:: Activity ::
Output exactly the lines below, starting with the line that has "(539, 166) to (214, 329): 0.53" and going on through the line that has "(364, 65) to (308, 105): 0.63", both included, and no other lines.

Data records section start

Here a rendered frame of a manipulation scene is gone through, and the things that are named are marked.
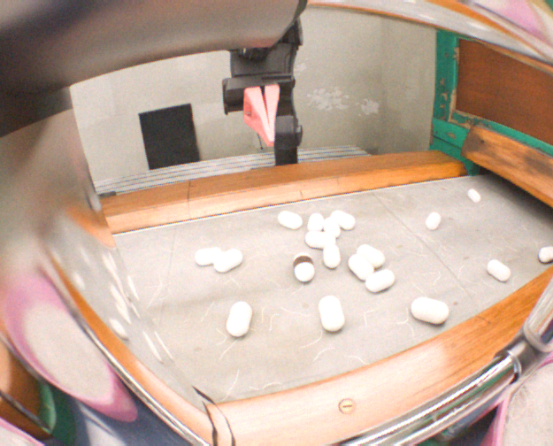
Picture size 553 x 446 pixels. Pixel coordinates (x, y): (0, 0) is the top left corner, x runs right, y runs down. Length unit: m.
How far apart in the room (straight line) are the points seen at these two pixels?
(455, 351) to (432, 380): 0.03
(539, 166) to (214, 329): 0.53
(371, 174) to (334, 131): 2.02
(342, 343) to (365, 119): 2.46
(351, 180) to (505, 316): 0.34
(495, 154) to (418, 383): 0.45
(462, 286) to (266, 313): 0.22
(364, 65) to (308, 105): 0.63
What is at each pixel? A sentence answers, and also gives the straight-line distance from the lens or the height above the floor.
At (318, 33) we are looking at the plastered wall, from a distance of 2.44.
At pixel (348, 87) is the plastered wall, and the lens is 2.52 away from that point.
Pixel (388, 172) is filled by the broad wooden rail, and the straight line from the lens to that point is 0.54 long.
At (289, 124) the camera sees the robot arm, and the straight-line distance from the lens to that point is 0.69.
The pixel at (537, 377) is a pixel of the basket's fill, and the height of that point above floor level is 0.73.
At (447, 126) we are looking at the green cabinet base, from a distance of 0.73.
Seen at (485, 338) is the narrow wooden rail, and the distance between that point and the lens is 0.27.
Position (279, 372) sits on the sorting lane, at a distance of 0.24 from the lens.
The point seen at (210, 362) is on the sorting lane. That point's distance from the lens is 0.25.
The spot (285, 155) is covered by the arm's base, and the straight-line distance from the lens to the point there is 0.73.
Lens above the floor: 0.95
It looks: 31 degrees down
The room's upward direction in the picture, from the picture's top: 4 degrees counter-clockwise

Data records section end

:: Exercise result ::
(539, 166) to (214, 329): 0.53
(371, 174) to (334, 131): 2.02
(342, 343) to (365, 119): 2.46
(351, 180) to (505, 316): 0.34
(495, 154) to (418, 383): 0.45
(462, 286) to (266, 313): 0.22
(364, 65) to (308, 105): 0.63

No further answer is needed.